Initial Study of A-mode Ultrasound Spectroscopy Through Mechanical Wave Scattering Phenomenon for Measuring 3D-printed Bone Model Density

Abstract

In Indonesia, the prevalence of osteoporosis is high. Given the economic burden it may impose on the population, this condition must be taken seriously. Dual-energy X-ray absorptiometry is the gold standard for diagnosing osteoporosis (DEXA). However, due to its high cost, non-portability, and radiation risk, DEXA cannot be applied to large populations. An alternative method for evaluating bone quality is ultrasound. It is more affordable, portable, and has no radiation risk. In this preliminary study, an A-mode ultrasound spectroscopy prototype for assessing the density of a 3D-printed bone model is designed. A single-element transducer (Transmit-Tx/Receive-Rx), a reconfigurable and modular FPGA-based ultrasound beamformer system, and a Raspberry Pi 3 are the system's control units. The raw radio frequency (RF) signal is acquired from three variations of density of the 3D-printed bone model, i.e., 100%, 60%, and 40%, to represent normal bone, osteopenia, and osteoporosis. The designed prototype can adequately characterize the mechanical wave scattering pattern of the 3D-printed bone model indicated by the increased tendency in the maximum amplitude when the density of the bone model is increasing.

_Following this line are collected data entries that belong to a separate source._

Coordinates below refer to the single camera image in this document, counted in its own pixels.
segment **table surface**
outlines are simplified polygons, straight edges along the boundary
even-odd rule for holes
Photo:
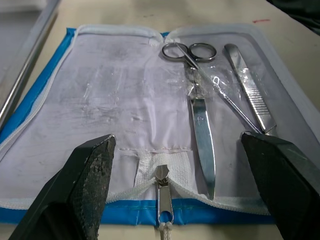
[[[66,28],[83,24],[127,24],[159,32],[179,27],[248,23],[258,27],[305,94],[320,110],[320,36],[293,20],[266,0],[61,0],[57,19],[29,78],[23,96],[52,57]],[[14,225],[0,224],[0,240],[6,240]],[[275,225],[174,226],[173,240],[281,240]],[[159,240],[153,226],[101,225],[99,240]]]

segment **blue fabric edge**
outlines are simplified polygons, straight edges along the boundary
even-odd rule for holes
[[[38,95],[44,89],[50,75],[71,44],[76,29],[67,28],[66,35],[52,58],[32,85],[23,101],[0,132],[0,143],[4,141],[28,116]],[[165,38],[169,32],[161,35]],[[101,223],[122,225],[153,225],[157,222],[155,200],[120,200],[105,205]],[[172,200],[174,224],[273,224],[271,216],[241,213],[209,206],[196,199]],[[18,224],[27,210],[0,207],[0,222]],[[167,216],[161,216],[166,222]]]

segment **metal zipper pull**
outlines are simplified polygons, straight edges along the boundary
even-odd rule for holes
[[[168,183],[169,169],[167,165],[157,166],[154,172],[155,178],[158,182],[158,207],[157,217],[159,225],[161,224],[160,216],[163,212],[171,214],[171,223],[174,222],[174,211],[172,208],[172,201],[170,195],[170,188]]]

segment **scissor blade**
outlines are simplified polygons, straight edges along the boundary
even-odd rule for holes
[[[230,64],[249,100],[250,106],[261,126],[262,132],[268,135],[276,135],[275,129],[277,124],[271,116],[261,92],[252,78],[238,47],[234,44],[227,44],[224,46],[224,49],[229,55]]]
[[[215,195],[216,164],[214,145],[204,98],[191,98],[196,145],[210,199]]]

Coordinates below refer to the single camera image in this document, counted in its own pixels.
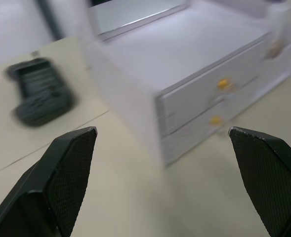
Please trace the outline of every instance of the beige table surface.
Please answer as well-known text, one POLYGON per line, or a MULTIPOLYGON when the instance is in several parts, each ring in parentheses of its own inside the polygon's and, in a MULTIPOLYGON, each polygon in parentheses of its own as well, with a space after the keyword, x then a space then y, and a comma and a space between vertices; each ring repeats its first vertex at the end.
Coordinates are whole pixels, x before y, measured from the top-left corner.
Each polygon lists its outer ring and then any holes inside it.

The tendency is the opposite for delay time and Power Spectral Density (PSD). These three signal parameters are potential candidate parameters to represent bone density. For future work, the selected candidate parameters can later be used as reference values while adding a significant data so that a machine learning method can be employed to extract representative features of bone density level, i.e., normal bone, osteopenia, and osteoporosis.